The query attempts to calculate an "h-index" type metric for each user, but instead of the count of citations, it looks at the count of interwiki links. The complete query can be found here and used to run in about 15 minutes. It started to time out around the time the actor table was introduced. It can certainly benefit from using some alternative views. However, I think the actual issue lies somewhere else and has nothing to do with the actor table.
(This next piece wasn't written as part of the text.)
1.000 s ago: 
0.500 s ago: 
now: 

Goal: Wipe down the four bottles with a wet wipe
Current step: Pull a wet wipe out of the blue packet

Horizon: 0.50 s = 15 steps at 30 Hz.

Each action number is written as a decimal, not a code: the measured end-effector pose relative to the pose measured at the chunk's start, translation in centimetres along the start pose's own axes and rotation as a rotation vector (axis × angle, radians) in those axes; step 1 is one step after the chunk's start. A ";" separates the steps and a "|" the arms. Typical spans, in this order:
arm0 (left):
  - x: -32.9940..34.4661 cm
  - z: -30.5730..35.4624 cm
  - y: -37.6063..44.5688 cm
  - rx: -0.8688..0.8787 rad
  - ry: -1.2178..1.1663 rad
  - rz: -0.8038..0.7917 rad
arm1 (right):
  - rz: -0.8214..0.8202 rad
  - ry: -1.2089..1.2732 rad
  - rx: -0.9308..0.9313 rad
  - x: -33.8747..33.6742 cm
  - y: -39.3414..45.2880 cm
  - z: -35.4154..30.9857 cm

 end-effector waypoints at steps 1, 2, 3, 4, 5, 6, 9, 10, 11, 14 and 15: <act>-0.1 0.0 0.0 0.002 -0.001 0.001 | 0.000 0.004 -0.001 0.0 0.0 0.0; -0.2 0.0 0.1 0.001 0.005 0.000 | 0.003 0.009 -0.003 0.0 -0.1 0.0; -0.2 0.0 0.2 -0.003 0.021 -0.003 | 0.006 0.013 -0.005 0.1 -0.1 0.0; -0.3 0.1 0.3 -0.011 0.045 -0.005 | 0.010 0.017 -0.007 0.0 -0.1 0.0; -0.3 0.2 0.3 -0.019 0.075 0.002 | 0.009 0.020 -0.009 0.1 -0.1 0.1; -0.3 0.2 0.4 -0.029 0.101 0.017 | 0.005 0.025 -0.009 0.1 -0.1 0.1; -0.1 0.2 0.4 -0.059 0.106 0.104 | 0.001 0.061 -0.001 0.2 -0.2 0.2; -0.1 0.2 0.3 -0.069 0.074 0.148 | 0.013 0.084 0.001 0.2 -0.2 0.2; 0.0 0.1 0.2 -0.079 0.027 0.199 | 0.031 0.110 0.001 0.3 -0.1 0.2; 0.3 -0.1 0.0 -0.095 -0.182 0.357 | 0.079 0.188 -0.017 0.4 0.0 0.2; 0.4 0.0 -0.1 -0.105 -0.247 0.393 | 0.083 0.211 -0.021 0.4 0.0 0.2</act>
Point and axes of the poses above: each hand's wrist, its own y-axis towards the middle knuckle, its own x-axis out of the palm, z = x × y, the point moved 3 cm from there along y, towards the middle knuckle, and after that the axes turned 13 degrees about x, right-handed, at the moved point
At its core, this query depends on a subquery like this:
SELECT actor_name, rev_actor, rev_page, COUNT(ll_lang) AS iwlinks FROM revision_userindex JOIN actor_revision on rev_actor = actor_id JOIN page ON rev_page = page_id AND page_namespace = 0 AND page_is_redirect = 0 JOIN langlinks ON ll_from = rev_page WHERE rev_parent_id = 0 GROUP BY actor_name, rev_actor, rev_page HAVING COUNT(ll_lang) > 5
It will then join that with itself and apply some additional logic and aggregations, all of which can also be done in the python script that runs the query. The only part that we absolutely need to be in SQL is the short query above. However, even that query does not finish within 30 minutes. Alas, even the following version which doesn't even join actor does not finish within 30 minutes:
SELECT rev_actor, rev_page, COUNT(ll_lang) AS iwlinks FROM revision_userindex JOIN page ON rev_page = page_id AND page_namespace = 0 AND page_is_redirect = 0 JOIN langlinks ON ll_from = rev_page WHERE rev_parent_id = 0 GROUP BY rev_actor, rev_page HAVING COUNT(ll_lang) > 5
Do you have any advice on how to optimize the query?
Also, this is one of the several queries we run which looks at who created an article (i.e. joins page and revision and filters on page_namespace and rev_parent_id). I wonder if we should create a table called page_creator that just contains the information (perhaps with three columns page_id, create_actor_id, create_rev_id)